REQUIREMENT: Locate, in the data below, the line that contains "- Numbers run" and the line that contains "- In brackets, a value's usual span"; reproduce exactly those two lines and every line between them, nothing more.

### RECORD EXCERPTS

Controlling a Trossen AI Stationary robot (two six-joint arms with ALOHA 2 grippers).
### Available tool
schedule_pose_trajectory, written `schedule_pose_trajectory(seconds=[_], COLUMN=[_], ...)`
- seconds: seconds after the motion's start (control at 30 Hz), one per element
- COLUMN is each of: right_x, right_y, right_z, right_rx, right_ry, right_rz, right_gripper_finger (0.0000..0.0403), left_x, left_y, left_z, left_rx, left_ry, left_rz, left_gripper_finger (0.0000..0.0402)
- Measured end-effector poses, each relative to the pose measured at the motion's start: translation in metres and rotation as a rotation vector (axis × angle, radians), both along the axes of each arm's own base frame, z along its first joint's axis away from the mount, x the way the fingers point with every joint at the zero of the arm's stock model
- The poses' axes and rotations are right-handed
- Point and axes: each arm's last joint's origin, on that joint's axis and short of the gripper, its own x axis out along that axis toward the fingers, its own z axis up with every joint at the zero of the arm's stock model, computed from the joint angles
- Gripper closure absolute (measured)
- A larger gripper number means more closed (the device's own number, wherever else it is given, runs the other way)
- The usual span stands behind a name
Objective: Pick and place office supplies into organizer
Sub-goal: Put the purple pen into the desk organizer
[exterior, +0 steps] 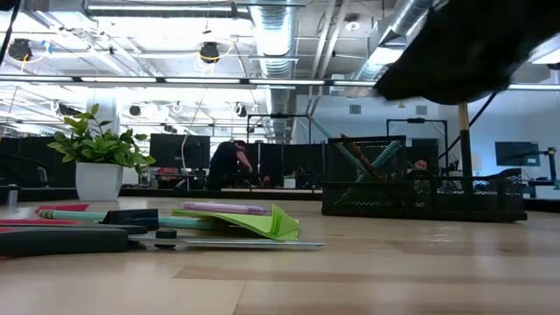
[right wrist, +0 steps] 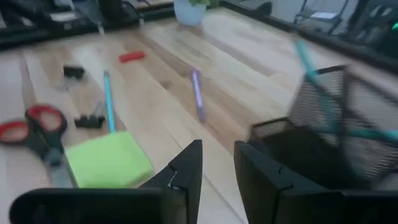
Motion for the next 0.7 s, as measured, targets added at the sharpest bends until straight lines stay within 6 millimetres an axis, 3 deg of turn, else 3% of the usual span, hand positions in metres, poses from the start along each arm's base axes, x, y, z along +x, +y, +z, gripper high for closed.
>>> schedule_pose_trajectory(seconds=[0.13,0.33,0.47,0.7], right_x=[0.02,0.045,0.051,0.062], right_y=[-0.021,-0.059,-0.079,-0.09], right_z=[-0.017,-0.015,-0.017,-0.028], right_rx=[0.102,0.123,0.166,0.127], right_ry=[-0.016,-0.161,-0.183,-0.176], right_rz=[0.118,0.386,0.404,0.374], right_gripper_finger=[0.0317,0.0317,0.0317,0.0317], left_x=[0.0,0.0,0.0,0.0], left_y=[0.0,0.0,0.0,0.0], left_z=[0.0,0.0,0.0,0.0], left_rx=[0.01,0.034,0.036,0.071], left_ry=[-0.005,-0.001,0.004,0.008], left_rz=[-0.001,-0.014,-0.019,-0.037], left_gripper_finger=[0.0287,0.0287,0.0287,0.0287])
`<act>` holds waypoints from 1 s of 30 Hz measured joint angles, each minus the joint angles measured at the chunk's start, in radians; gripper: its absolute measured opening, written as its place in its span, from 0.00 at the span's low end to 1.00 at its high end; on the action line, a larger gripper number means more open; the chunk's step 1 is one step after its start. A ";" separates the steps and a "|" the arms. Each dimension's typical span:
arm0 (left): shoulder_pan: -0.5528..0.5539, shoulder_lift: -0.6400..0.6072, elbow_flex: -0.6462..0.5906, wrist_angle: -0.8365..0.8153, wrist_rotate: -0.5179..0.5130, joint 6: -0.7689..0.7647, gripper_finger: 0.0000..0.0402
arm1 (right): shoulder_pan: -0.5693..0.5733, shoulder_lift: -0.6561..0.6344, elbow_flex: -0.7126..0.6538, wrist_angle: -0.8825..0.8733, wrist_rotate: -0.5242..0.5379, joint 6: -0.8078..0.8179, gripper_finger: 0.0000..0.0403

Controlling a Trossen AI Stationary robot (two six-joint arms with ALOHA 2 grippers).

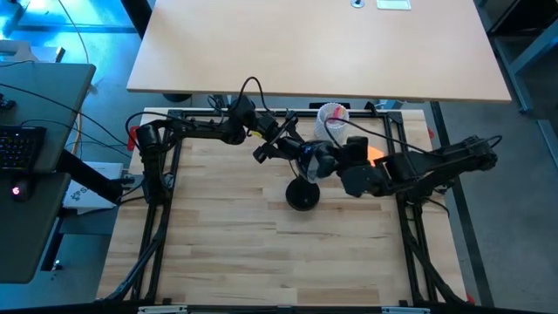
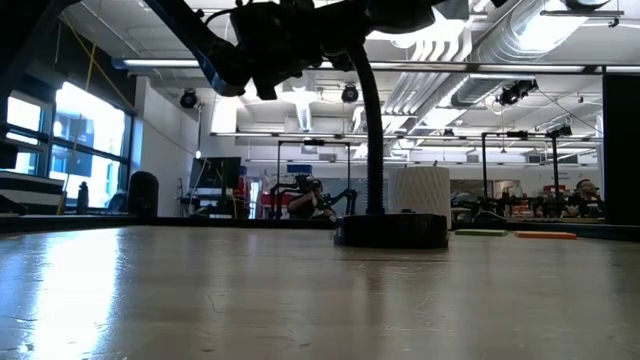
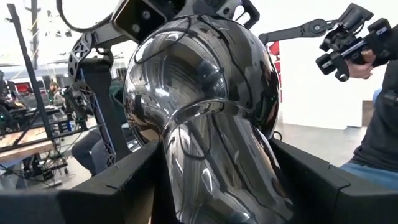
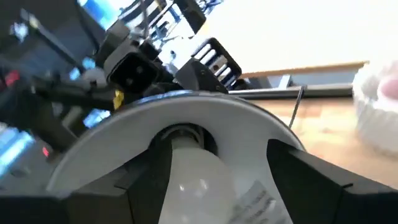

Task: Screw lightbulb
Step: Insert the lightbulb into the desk lamp

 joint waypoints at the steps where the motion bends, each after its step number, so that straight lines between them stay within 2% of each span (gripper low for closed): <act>1: 0.000 0.000 0.000 0.000 0.000 -0.005 0.66 | 0.007 -0.007 -0.001 -0.003 0.001 -0.047 0.65; 5: 0.000 0.000 0.000 0.002 0.010 -0.029 0.66 | 0.041 -0.051 -0.001 -0.027 0.013 -0.308 0.65; 6: 0.000 0.000 -0.001 0.012 0.056 -0.034 0.66 | 0.050 -0.064 -0.001 -0.042 0.046 -0.390 0.66; 12: -0.002 -0.003 0.031 -0.002 0.201 -0.122 0.66 | 0.115 -0.094 -0.001 -0.031 -0.123 -0.977 0.66; 15: -0.001 -0.002 0.057 -0.015 0.221 -0.152 0.66 | 0.126 -0.067 -0.001 -0.022 -0.235 -1.247 0.66; 17: -0.001 0.000 0.067 -0.023 0.232 -0.159 0.66 | 0.147 -0.038 -0.002 -0.026 -0.237 -1.360 0.66; 22: -0.001 0.000 0.071 -0.032 0.250 -0.147 0.66 | 0.221 0.001 -0.001 -0.035 -0.157 -1.517 0.66; 27: 0.006 0.000 0.073 -0.056 0.221 -0.165 0.66 | 0.312 0.019 -0.001 -0.080 -0.061 -1.543 0.65; 30: 0.012 0.000 0.073 -0.063 0.210 -0.169 0.66 | 0.360 0.027 -0.002 -0.122 0.064 -1.509 0.65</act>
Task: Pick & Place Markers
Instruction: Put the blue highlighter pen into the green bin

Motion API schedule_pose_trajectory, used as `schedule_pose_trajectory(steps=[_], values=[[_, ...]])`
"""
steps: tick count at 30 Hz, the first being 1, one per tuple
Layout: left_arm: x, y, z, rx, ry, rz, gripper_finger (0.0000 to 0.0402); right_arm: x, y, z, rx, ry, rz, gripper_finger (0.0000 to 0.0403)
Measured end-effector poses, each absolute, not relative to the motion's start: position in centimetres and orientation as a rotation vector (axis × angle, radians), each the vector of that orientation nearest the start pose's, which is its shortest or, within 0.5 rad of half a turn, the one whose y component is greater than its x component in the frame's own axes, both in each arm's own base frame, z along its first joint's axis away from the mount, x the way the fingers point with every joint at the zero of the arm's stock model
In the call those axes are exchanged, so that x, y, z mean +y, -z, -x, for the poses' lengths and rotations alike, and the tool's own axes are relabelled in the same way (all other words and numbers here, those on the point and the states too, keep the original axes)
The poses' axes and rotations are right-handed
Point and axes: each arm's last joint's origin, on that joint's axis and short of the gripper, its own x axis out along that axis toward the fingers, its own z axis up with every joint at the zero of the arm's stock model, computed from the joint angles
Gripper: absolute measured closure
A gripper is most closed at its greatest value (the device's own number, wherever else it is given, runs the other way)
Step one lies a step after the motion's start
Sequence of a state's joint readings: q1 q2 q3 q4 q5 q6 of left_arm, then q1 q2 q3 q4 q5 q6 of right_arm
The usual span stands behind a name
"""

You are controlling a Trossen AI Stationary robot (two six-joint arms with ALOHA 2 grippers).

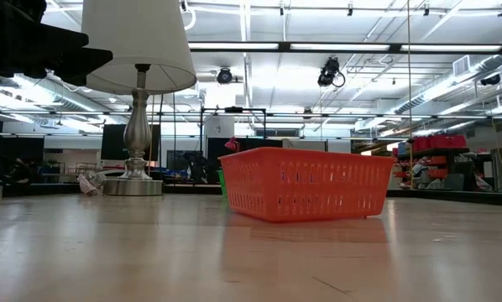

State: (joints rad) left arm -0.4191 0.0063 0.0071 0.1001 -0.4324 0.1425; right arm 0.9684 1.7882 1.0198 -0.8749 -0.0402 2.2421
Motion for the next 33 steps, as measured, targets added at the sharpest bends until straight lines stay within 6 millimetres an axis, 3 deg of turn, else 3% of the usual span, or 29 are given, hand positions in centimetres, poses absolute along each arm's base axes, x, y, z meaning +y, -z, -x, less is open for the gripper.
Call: schedule_pose_trajectory(steps=[20, 33], values=[[-2.7, -17.5, -9.1, -0.091, -0.02, -0.1, 0.0129, 23.4, -13.9, -16.0, 1.379, 1.078, -0.899, 0.0347], [-2.7, -17.5, -9.1, -0.091, -0.019, -0.1, 0.0129, 22.3, -16.4, -15.3, 1.456, 0.97, -0.809, 0.0347]])
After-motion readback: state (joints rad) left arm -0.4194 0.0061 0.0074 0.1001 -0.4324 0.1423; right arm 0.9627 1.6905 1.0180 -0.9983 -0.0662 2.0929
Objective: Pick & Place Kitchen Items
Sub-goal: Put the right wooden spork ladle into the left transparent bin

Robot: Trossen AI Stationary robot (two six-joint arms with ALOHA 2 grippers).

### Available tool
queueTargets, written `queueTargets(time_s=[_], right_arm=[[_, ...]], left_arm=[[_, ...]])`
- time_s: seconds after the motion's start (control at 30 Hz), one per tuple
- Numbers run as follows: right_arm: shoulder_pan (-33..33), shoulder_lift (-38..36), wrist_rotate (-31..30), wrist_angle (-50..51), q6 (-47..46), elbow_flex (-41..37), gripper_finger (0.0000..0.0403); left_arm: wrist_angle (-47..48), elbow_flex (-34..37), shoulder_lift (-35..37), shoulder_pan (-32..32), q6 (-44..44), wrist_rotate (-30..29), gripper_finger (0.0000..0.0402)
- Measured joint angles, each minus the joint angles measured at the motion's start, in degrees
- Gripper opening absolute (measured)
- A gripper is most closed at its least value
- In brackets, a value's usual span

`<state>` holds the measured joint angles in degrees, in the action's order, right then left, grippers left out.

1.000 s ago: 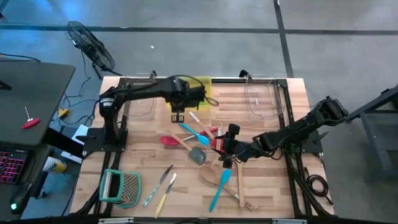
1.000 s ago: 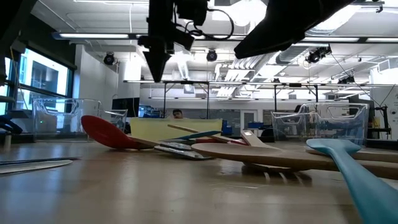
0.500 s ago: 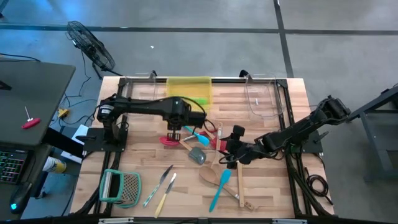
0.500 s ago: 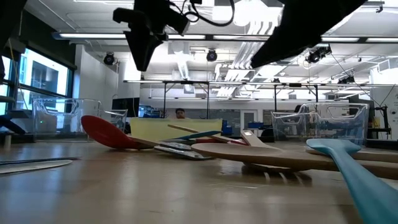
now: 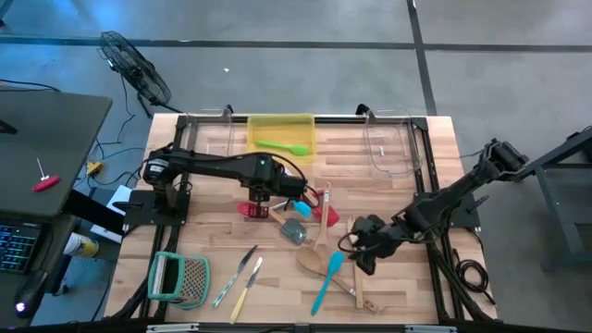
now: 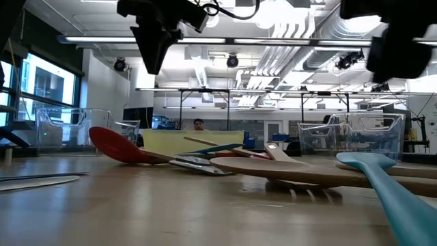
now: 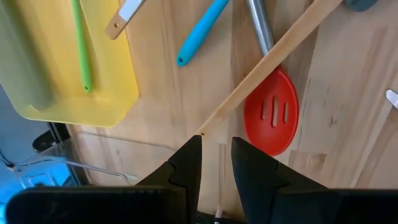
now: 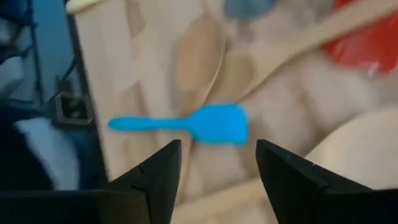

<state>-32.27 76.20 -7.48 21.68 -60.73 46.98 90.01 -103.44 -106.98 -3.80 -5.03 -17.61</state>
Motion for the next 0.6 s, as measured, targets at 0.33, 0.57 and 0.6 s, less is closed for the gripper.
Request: queueTargets(time_s=[0.33,0.57,0.6], right_arm=[[-3.46,0.0,16.02,-2.26,-13.8,0.0,0.0165],[-3.31,0.02,15.55,-2.11,-27.35,0.0,0.0178],[-3.3,0.02,15.53,-2.07,-28.84,0.0,0.0184]], left_arm=[[-0.01,0.0,0.0,-0.32,-3.75,1.75,0.0083],[-0.09,0.0,0.0,-0.86,-4.04,1.72,0.0083],[-0.1,0.0,0.0,-0.85,-4.03,1.65,0.0083]])
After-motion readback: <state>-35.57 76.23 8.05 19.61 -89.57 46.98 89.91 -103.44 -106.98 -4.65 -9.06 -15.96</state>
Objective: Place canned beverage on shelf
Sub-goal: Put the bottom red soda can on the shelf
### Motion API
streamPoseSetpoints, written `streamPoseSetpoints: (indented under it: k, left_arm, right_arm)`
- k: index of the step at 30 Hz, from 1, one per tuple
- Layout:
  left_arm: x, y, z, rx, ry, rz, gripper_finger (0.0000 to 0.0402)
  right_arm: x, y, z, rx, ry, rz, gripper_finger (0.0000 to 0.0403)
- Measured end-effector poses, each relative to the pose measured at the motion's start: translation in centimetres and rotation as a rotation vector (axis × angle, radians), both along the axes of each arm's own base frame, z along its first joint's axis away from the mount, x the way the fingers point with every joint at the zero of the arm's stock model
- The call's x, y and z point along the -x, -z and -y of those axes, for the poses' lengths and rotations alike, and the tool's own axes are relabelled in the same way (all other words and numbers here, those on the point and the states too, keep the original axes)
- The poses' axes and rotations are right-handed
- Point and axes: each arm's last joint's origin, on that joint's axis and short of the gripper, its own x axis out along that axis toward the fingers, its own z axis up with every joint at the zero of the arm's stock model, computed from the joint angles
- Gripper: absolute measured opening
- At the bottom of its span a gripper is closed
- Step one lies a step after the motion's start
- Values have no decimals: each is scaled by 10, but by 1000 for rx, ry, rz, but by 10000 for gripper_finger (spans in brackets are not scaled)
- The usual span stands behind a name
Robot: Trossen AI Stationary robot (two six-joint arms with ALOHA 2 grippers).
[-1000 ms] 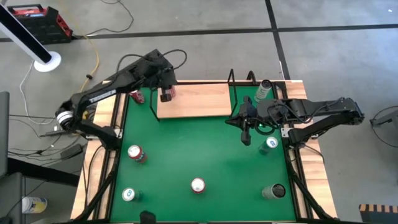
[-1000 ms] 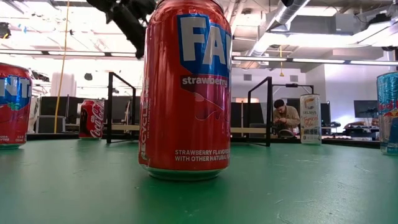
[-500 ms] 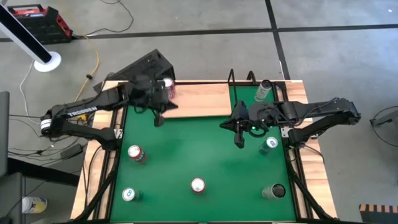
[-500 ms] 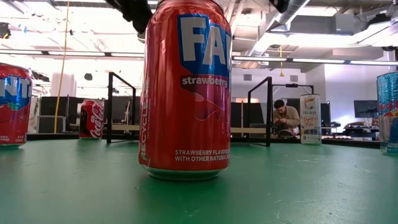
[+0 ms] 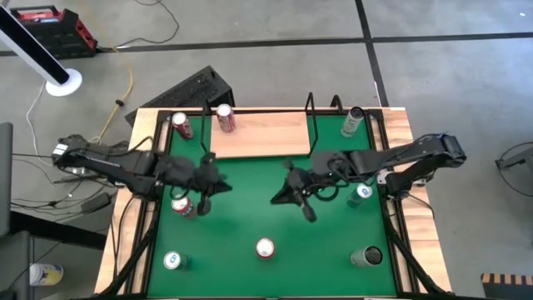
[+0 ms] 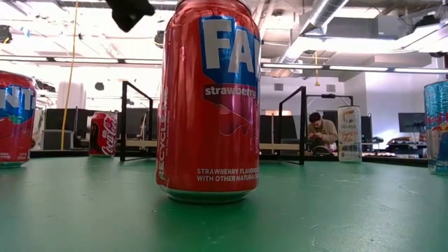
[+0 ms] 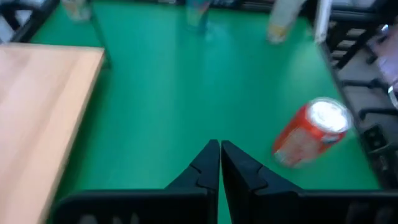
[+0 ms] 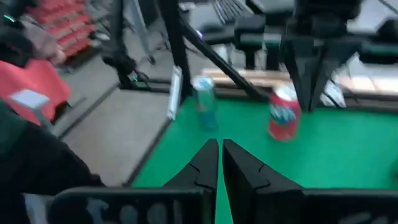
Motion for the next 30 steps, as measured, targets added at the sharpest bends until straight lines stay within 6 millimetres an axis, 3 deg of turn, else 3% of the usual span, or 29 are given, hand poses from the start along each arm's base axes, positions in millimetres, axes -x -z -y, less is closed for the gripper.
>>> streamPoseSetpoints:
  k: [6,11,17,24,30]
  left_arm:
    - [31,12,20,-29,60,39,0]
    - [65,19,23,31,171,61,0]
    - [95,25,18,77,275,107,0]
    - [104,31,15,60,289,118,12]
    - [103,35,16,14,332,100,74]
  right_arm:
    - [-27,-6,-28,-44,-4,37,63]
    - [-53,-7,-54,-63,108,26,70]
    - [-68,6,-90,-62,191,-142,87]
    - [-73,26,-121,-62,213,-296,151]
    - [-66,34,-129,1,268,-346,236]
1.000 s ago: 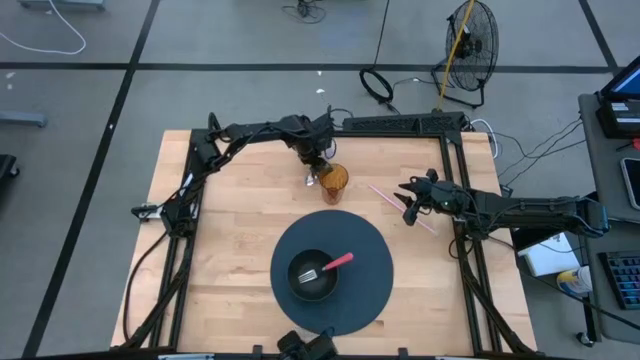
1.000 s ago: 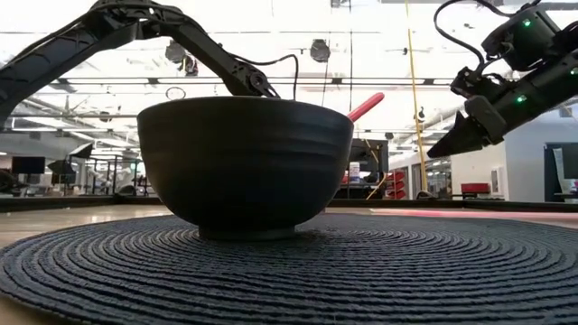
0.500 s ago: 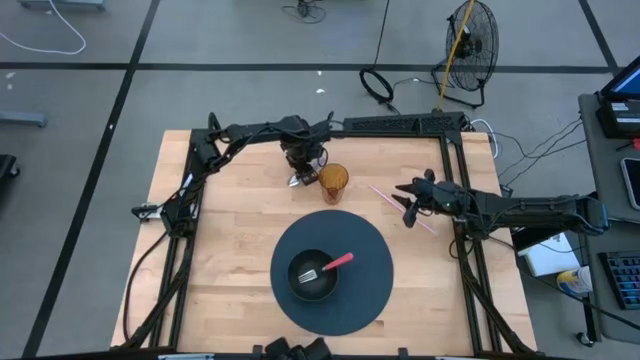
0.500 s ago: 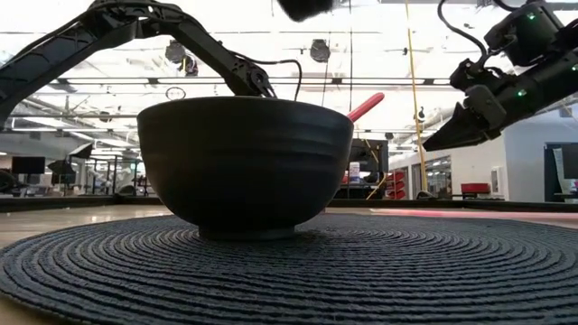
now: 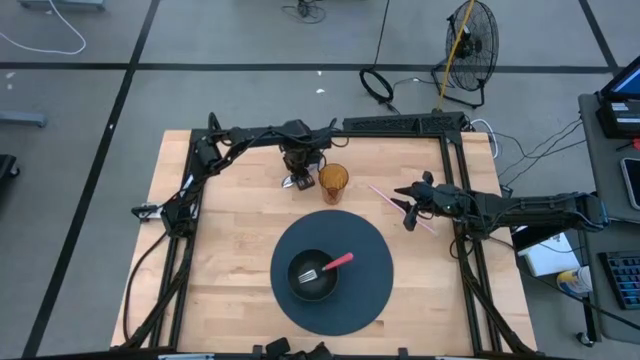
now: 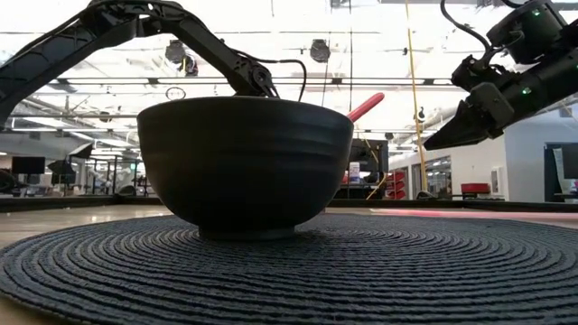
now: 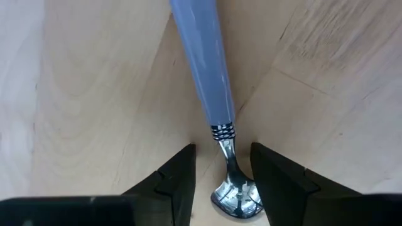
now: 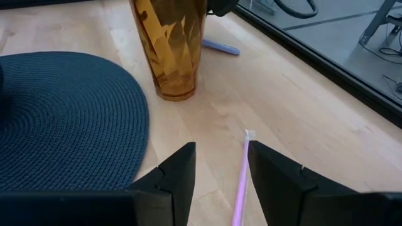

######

ANSWER SECTION:
- Numbers run as follows: right_arm: shoulder_pan (-33..33), shoulder_lift (-38..36), wrist_rotate (-31..30), wrist_angle (-50..51), q6 (-47..46), elbow_flex (-41..37), gripper_finger (0.0000..0.0403); left_arm: wrist_angle (-47..48), elbow_flex (-34..37), shoulder_lift (-35..37), shoulder_pan (-32..32), q6 (-44..44), wrist_rotate (-30..29), gripper_finger (0.0000..0.0402)
- Measured joint angles, each minus the joint angles measured at the motion's start, in degrees
- Gripper opening absolute (measured)
- A gripper is most closed at its least value
- In brackets, a value's usual span

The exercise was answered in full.